Write out the whole listing below so that every line matches exactly.

(Data extract begins)

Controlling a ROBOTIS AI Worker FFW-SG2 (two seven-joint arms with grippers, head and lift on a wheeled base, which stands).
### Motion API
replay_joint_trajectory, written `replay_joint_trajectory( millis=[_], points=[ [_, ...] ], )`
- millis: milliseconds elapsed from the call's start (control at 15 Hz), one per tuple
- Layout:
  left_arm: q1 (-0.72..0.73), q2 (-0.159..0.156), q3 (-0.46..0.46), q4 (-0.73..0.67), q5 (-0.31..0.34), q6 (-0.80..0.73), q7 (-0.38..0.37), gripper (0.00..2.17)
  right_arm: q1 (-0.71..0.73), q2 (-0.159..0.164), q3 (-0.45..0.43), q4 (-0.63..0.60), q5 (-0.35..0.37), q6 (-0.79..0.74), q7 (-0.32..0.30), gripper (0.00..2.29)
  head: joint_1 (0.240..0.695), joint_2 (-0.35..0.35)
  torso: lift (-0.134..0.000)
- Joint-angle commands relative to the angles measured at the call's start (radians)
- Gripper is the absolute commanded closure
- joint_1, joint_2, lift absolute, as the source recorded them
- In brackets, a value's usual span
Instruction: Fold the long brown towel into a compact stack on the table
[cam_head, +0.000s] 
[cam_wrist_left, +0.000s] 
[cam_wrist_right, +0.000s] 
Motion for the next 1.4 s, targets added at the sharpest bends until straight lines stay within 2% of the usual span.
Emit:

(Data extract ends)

• Solution for this task:
Controlling a ROBOTIS AI Worker FFW-SG2 (two seven-joint arms with grippers, head and lift on a wheeled base, which stands).
### Motion API
replay_joint_trajectory, written `replay_joint_trajectory( millis=[_], points=[ [_, ...] ], )`
- millis: milliseconds elapsed from the call's start (control at 15 Hz), one per tuple
- Layout:
  left_arm: q1 (-0.72..0.73), q2 (-0.159..0.156), q3 (-0.46..0.46), q4 (-0.73..0.67), q5 (-0.31..0.34), q6 (-0.80..0.73), q7 (-0.38..0.37), gripper (0.00..2.17)
  right_arm: q1 (-0.71..0.73), q2 (-0.159..0.164), q3 (-0.45..0.43), q4 (-0.63..0.60), q5 (-0.35..0.37), q6 (-0.79..0.74), q7 (-0.32..0.30), gripper (0.00..2.29)
  head: joint_1 (0.240..0.695), joint_2 (-0.35..0.35)
  torso: lift (-0.134..0.000)
- Joint-angle commands relative to the angles measured at the call's start (radians)
- Gripper is the absolute commanded closure
- joint_1, joint_2, lift absolute, as the source recorded them
- In brackets, a value's usual span
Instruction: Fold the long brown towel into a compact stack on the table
[cam_head, +0.000s] 
[cam_wrist_left, +0.000s] 
[cam_wrist_right, +0.000s] 
Motion for the next 1.4 s, targets added at the sharpest bends until straight lines stay within 2% of the usual span.
Emit:

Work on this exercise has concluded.